Horrocks read “Eat, Pray, Love” in October. A week before Christmas, she left her husband. In February, she left her job, a career she'd had for 12 years — 10 at the same place. A sales manager for a financial services company, Horrocks didn't want to be “on” all the time anymore.

Before quitting, she told herself every day for a year that her career would get better. Put your head down and work hard, she said. She knew she could make herself do that.

“But then I woke up one day and thought, ‘Why am I making myself do this?'”

Taking a cue from Gilbert, she's no longer doing it. Instead, she's trying to figure out what's next.

As for her marriage, Horrocks said she and her husband were on their way to separating anyway. But reading the book gave her a little more faith, a little more courage.

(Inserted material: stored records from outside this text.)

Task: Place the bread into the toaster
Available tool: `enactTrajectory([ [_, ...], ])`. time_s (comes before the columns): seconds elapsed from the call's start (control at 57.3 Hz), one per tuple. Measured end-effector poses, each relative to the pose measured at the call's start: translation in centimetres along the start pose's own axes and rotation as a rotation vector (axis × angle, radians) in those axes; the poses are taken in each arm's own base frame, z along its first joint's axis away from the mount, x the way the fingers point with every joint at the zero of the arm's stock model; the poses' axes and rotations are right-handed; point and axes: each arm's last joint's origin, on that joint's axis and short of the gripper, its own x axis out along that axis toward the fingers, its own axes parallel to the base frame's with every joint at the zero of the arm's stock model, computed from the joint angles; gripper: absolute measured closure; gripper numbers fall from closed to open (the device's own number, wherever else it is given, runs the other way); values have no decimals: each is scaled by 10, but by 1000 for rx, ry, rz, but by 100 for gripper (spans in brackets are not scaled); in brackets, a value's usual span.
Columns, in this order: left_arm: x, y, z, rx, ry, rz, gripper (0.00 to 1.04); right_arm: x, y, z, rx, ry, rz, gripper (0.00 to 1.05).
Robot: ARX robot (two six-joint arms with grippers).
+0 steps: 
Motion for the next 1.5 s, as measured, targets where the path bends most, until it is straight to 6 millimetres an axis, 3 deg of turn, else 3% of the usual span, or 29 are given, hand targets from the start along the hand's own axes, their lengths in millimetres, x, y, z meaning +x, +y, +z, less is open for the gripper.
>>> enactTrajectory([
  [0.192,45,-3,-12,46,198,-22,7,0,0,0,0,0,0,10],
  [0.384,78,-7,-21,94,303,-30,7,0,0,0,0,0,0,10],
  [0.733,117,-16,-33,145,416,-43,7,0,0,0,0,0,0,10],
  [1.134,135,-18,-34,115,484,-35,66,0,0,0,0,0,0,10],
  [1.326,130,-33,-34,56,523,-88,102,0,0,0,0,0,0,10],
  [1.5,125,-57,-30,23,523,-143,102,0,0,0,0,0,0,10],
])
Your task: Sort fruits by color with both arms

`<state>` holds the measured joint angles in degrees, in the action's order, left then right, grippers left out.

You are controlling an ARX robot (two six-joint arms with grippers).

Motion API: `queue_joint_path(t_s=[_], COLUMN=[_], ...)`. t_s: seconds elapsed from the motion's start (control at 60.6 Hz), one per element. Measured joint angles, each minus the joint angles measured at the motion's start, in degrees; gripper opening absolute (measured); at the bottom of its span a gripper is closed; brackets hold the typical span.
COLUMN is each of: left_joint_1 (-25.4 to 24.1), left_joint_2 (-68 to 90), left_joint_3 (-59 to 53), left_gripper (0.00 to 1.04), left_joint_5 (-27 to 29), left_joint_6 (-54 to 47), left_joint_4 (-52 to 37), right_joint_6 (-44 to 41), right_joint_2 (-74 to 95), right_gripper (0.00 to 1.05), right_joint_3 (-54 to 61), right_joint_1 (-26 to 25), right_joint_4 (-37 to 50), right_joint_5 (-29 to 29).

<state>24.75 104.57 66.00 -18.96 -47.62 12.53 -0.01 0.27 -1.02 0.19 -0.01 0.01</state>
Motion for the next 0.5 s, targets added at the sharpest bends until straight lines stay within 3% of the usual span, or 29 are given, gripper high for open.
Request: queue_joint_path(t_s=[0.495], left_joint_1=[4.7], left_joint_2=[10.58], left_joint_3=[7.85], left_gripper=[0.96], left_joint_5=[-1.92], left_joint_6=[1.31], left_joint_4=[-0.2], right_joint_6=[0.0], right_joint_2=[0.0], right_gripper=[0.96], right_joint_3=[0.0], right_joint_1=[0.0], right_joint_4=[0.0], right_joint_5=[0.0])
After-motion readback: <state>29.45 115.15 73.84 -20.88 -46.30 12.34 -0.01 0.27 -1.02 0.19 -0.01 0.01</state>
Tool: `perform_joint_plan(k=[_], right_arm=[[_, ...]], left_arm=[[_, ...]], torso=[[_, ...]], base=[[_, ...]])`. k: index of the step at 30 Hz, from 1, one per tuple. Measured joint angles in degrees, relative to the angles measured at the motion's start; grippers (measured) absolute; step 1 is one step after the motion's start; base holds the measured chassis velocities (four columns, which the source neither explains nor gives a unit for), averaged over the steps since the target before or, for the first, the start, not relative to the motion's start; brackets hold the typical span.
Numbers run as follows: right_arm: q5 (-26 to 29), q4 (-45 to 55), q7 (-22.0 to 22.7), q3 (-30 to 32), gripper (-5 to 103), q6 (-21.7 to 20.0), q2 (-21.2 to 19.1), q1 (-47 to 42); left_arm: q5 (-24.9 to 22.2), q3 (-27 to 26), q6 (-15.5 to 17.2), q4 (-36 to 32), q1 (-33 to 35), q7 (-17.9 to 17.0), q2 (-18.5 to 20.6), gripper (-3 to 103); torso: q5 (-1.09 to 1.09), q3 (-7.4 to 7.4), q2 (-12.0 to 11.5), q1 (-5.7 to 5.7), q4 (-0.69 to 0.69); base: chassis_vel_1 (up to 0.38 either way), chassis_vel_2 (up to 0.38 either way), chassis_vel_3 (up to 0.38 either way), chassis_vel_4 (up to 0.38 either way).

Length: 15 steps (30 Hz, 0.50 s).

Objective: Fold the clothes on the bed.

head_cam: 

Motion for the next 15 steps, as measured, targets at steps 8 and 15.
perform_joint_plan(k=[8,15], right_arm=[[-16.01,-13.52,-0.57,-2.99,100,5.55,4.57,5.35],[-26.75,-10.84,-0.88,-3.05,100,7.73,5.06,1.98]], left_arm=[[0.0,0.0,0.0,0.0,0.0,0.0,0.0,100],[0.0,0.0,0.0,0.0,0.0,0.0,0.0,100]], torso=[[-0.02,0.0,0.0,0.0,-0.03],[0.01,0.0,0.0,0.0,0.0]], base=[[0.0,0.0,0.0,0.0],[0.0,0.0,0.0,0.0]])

“It just kind of confirmed and reassured me that things like that can happen and be OK,” she said. “It reassured me that you do move on and do what's important in your life.”

Women today have an added challenge, Gilbert said, because they don't really have older generations to look up to. Their mothers and grandmothers didn't feel pulled in so many directions because they didn't have as many choices.

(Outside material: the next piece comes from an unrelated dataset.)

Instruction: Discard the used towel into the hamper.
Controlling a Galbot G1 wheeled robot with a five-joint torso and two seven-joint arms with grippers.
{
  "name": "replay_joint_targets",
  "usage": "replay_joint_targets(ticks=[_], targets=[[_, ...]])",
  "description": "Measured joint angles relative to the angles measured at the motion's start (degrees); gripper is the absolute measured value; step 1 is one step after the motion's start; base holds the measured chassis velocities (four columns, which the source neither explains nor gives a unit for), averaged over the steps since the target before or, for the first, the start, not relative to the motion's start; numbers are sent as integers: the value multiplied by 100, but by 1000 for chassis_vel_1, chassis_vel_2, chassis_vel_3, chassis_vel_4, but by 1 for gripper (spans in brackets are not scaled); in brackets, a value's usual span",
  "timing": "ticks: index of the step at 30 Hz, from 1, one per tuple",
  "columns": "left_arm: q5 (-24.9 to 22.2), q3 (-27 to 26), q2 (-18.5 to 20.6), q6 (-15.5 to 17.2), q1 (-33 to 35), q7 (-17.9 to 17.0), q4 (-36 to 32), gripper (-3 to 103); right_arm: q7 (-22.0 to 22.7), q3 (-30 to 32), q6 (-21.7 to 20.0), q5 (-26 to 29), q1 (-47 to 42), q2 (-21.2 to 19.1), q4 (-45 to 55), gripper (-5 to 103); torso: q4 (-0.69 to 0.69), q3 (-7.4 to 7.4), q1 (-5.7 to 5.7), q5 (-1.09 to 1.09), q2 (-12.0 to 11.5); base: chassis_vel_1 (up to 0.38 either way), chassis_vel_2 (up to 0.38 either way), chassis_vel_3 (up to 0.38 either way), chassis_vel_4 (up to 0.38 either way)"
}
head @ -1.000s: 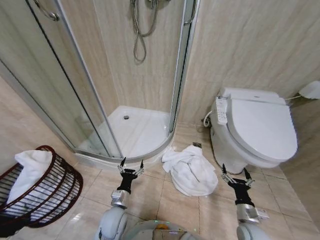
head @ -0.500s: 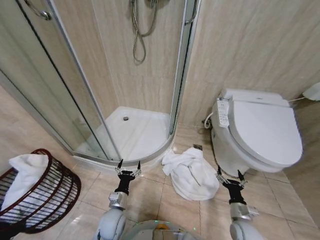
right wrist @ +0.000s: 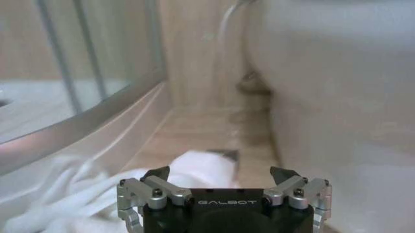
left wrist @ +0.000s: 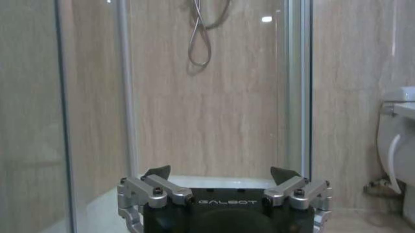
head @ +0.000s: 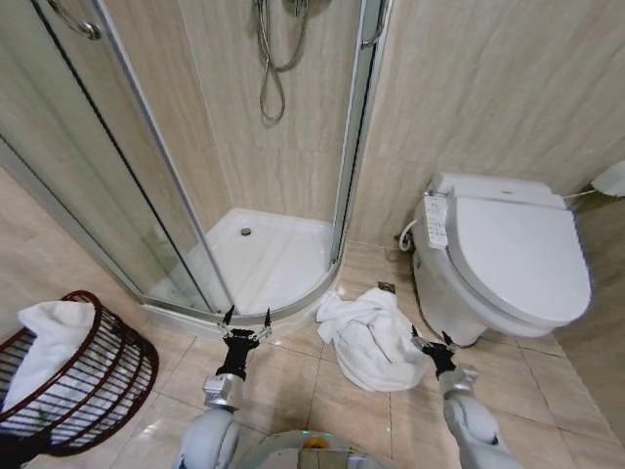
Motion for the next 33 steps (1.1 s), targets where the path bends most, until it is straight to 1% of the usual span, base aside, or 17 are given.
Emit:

Gilbert said: “I can't ask my mother or my grandmother how they did this because they didn't have the life I had. She didn't have to do the thing we do where we look down our street and there are 10 different women with 10 different paths and each one forced us to ask ourselves if we did it the right way? Was I supposed to get divorced and move to India?”

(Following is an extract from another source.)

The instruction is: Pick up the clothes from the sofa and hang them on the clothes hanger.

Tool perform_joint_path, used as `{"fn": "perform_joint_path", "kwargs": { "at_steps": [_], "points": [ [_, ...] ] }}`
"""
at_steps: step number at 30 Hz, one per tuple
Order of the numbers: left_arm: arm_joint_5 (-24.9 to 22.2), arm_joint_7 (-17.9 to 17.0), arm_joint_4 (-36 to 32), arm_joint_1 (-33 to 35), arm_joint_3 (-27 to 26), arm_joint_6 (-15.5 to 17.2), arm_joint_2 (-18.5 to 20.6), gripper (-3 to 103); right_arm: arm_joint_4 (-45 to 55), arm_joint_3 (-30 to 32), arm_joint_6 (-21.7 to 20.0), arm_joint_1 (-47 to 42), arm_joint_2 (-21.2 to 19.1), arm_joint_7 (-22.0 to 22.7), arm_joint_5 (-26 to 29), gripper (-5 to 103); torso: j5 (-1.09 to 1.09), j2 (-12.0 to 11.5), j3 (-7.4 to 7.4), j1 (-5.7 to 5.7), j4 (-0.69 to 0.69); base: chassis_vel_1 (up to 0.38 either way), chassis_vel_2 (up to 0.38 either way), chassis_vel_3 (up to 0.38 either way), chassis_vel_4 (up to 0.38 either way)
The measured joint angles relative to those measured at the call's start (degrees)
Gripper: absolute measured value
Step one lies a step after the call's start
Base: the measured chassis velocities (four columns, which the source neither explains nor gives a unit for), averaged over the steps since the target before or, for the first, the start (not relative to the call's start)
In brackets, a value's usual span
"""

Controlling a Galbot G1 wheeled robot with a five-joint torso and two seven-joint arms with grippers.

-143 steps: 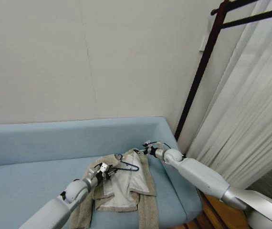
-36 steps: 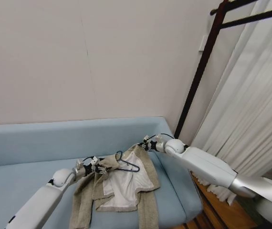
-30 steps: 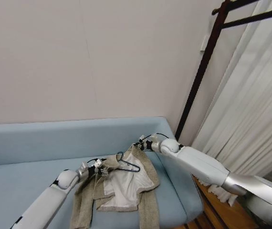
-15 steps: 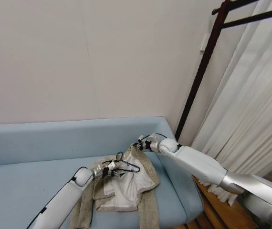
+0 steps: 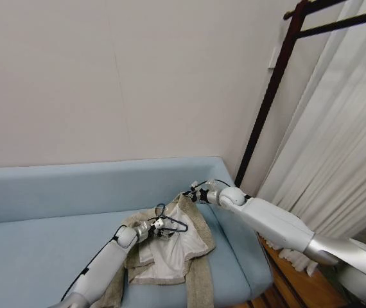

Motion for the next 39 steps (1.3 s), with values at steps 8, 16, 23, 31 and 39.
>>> {"fn": "perform_joint_path", "kwargs": {
  "at_steps": [8,16,23,31,39],
  "points": [
    [-0.4,-2.12,2.54,-1.11,-1.13,-0.11,-1.61,100,0.04,-0.24,0.03,0.03,0.0,0.0,-0.16,2,0.0,0.0,0.0,0.0,0.0,0.0,0.0,0.0,0.0],
    [0.15,-2.41,4.57,-1.71,-2.28,0.23,-2.49,100,2.28,-0.31,-1.12,1.36,-2.26,-0.14,0.09,2,-0.01,0.0,0.0,0.0,-0.02,0.0,0.0,0.0,0.0],
    [0.53,-3.68,4.51,-1.42,-3.03,1.8,-2.56,100,5.69,-0.86,-2.88,3.46,-5.17,-0.67,1.85,2,-0.01,0.0,0.0,0.0,-0.02,0.0,0.0,0.0,0.0],
    [0.48,-5.53,3.19,-1.39,-3.53,4.7,-2.9,100,10.1,-4.08,-4.1,3.61,-4.73,1.71,3.01,2,-0.01,0.0,0.0,0.0,-0.01,0.0,0.0,0.0,0.0],
    [0.31,-5.99,1.17,-0.52,-3.54,5.54,-2.75,100,10.87,-4.11,-4.86,0.37,-3.14,12.96,7.33,15,0.0,0.0,0.0,0.0,0.02,0.0,0.0,0.0,0.0]
  ]
}}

Women have enormous political and educational freedoms now, Gilbert said. And because they don't have generations of role models to learn from and follow, they're all pioneering their own way. (“Thank God for the blogosphere,” she said).

It can get overwhelming, but women have a responsibility to own up to their choices, even when it means they don't get certainty, she said. Women often second-guess their decisions.

“Let us not deceive ourselves,” Gilbert said. “This is a tricky time to be a woman. Almost every day, we have six doors we could go through. Choosing one always comes with the danger that you should have gone through a different door.”

So what about Gilbert's choice? Is she happy?

She is. She remarried (her most recent book, “Committed,” is all about marriage), and she and her husband live in a river town of 1,000 people in rural New Jersey.

She has a garden where she grows mainly flowers (the town has a wonderful Farmer's Market for vegetables, plus she likes to look out her window and “see a ridiculously pointless pile of beauty.”) She takes yoga at a local studio. She walks her dog, Rocky. And she's working on her next book, a novel about 19th century botanical exploration.

At ICAN, Gilbert will talk about the process of writing “Eat, Pray, Love” and surviving its aftermath.

She'll start at the beginning of her writing career, when she was 8 or 9 years old and writing plays with her sister (she wrote, produced and directed a 10-minute musical in the fifth grade). She'll talk about the creative process and how to live a creative life as long as you're alive.

She'll talk about failures, too — the 10 years she spent trying to be a writer but not getting published.

But now, she's Elizabeth Gilbert. She took this scary step, left her marriage, traveled the world, found herself and love, wrote a best-seller, has been on “Oprah” ... isn't her life perfect?


“The world is a shifty, spinny, complicated place where nothing is promised, where nothing remains the same,” she said. “Just when you get yourself straightened out, there's everyone else to deal with, too — all their fears and issues. The degree of compassion that's required to endure it is mighty.

“But unless you're really not paying attention, you're going to get a little smarter as you get older.”


The Austin Life said...

Great article! I have never read the book, but the movie was great! She had (has) a lot of courage!

Veronica said...

Thanks, Krista!

If you liked the movie, read the book. :)

Lingering Liveaboard said...

I liked, Committed, too. This is her follow-up to Eat Pray Love. I like how Elizabeth Gilbert weaves real life in with history. The Last American Man, an earlier book of hers, was a good read too.